• **Exercise aim**: Which lines in the records below contain the word "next"? Return each of them.

• **Supplied data**:

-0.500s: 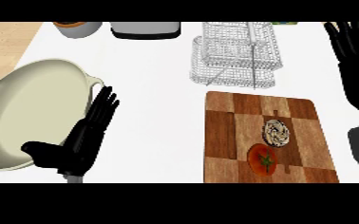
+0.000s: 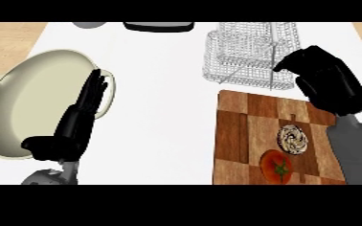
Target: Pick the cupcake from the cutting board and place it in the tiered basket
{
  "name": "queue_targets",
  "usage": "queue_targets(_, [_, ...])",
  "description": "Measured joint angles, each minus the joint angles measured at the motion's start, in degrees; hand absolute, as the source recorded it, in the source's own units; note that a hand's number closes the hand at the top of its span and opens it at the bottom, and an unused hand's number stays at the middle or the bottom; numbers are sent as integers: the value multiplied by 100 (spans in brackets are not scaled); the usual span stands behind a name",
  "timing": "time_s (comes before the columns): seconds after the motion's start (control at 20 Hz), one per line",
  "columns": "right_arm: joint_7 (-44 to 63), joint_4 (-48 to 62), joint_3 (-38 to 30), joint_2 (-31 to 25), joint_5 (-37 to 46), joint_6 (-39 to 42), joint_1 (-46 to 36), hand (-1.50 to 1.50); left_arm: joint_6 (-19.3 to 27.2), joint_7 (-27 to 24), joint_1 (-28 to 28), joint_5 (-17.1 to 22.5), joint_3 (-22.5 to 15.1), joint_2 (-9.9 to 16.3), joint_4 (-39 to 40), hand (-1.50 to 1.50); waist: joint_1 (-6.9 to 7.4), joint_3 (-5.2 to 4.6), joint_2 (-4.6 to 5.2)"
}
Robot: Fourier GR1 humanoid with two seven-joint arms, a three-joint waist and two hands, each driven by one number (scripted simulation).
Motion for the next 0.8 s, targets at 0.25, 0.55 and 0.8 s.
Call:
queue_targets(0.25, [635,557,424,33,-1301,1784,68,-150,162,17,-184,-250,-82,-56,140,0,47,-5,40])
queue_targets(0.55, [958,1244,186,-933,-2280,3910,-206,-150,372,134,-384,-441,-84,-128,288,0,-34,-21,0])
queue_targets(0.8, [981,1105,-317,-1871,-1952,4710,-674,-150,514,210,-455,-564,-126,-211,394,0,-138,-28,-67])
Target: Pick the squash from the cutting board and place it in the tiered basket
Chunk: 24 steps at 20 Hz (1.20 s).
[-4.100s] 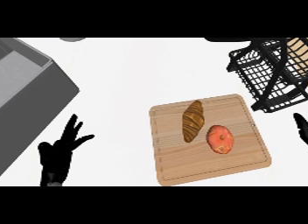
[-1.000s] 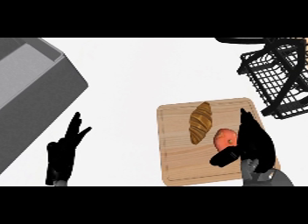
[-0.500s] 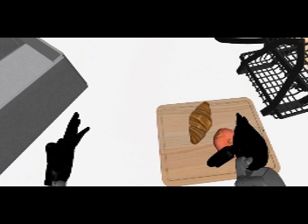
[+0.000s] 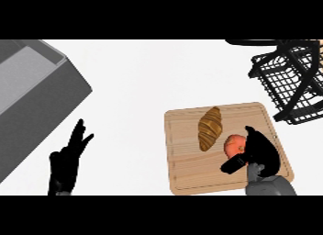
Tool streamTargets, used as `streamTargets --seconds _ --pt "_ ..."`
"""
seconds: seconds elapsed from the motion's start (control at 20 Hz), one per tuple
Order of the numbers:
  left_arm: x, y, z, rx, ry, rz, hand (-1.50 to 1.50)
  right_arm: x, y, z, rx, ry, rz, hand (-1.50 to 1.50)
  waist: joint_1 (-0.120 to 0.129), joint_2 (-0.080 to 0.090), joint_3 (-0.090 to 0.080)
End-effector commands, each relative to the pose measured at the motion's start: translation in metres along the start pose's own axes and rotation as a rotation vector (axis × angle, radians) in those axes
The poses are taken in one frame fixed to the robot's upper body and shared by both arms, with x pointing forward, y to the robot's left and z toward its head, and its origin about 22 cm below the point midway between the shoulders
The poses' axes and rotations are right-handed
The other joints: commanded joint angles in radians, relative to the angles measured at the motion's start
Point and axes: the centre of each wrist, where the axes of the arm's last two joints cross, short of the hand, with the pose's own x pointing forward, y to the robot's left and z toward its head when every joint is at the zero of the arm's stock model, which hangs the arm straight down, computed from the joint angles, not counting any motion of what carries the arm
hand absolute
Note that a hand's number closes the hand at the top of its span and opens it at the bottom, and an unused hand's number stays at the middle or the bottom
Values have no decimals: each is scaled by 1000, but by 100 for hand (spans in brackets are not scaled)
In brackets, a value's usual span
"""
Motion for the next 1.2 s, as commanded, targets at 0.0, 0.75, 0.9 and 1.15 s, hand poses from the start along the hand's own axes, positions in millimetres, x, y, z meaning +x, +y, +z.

• **Result of the task**:
Motion for the next 0.8 s, targets at 0.25, 0.55 and 0.8 s.
Motion for the next 1.2 s, as commanded, targets at 0.0, 0.75, 0.9 and 1.15 s, hand poses from the start along the hand's own axes, positions in millimetres, x, y, z meaning +x, +y, +z.

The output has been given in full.